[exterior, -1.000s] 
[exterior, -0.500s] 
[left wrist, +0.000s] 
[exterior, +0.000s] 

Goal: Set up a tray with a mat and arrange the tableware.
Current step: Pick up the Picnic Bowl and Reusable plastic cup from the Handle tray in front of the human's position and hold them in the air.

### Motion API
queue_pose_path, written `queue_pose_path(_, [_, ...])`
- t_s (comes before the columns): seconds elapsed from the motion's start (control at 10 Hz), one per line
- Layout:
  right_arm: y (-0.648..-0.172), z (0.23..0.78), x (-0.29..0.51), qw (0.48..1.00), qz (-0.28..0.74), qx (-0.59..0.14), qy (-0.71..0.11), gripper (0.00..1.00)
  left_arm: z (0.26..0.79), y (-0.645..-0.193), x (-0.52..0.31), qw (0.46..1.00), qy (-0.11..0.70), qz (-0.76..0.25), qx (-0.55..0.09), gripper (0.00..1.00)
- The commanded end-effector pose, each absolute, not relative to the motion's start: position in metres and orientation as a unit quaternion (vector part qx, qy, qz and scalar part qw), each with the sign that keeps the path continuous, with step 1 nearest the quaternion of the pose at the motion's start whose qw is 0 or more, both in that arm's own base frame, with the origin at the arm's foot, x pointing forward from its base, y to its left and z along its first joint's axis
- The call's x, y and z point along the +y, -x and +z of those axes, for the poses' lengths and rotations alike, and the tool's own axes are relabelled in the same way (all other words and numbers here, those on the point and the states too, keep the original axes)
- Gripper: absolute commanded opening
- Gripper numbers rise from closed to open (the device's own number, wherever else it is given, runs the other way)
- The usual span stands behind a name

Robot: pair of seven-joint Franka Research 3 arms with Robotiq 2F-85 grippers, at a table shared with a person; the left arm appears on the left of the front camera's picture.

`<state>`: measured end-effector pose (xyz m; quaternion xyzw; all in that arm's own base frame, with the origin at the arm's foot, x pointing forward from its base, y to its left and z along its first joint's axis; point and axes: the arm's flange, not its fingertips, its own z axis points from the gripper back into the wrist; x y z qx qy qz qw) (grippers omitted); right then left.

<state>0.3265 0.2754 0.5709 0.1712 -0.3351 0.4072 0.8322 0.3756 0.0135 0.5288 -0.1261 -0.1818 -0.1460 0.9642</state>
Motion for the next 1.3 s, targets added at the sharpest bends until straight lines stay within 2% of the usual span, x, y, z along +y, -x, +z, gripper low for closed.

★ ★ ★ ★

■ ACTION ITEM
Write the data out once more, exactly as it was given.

■ EXERCISE ANSWER
[exterior, -1.000s] 
[exterior, -0.500s] 
[left wrist, +0.000s] 
[exterior, +0.000s] 

Goal: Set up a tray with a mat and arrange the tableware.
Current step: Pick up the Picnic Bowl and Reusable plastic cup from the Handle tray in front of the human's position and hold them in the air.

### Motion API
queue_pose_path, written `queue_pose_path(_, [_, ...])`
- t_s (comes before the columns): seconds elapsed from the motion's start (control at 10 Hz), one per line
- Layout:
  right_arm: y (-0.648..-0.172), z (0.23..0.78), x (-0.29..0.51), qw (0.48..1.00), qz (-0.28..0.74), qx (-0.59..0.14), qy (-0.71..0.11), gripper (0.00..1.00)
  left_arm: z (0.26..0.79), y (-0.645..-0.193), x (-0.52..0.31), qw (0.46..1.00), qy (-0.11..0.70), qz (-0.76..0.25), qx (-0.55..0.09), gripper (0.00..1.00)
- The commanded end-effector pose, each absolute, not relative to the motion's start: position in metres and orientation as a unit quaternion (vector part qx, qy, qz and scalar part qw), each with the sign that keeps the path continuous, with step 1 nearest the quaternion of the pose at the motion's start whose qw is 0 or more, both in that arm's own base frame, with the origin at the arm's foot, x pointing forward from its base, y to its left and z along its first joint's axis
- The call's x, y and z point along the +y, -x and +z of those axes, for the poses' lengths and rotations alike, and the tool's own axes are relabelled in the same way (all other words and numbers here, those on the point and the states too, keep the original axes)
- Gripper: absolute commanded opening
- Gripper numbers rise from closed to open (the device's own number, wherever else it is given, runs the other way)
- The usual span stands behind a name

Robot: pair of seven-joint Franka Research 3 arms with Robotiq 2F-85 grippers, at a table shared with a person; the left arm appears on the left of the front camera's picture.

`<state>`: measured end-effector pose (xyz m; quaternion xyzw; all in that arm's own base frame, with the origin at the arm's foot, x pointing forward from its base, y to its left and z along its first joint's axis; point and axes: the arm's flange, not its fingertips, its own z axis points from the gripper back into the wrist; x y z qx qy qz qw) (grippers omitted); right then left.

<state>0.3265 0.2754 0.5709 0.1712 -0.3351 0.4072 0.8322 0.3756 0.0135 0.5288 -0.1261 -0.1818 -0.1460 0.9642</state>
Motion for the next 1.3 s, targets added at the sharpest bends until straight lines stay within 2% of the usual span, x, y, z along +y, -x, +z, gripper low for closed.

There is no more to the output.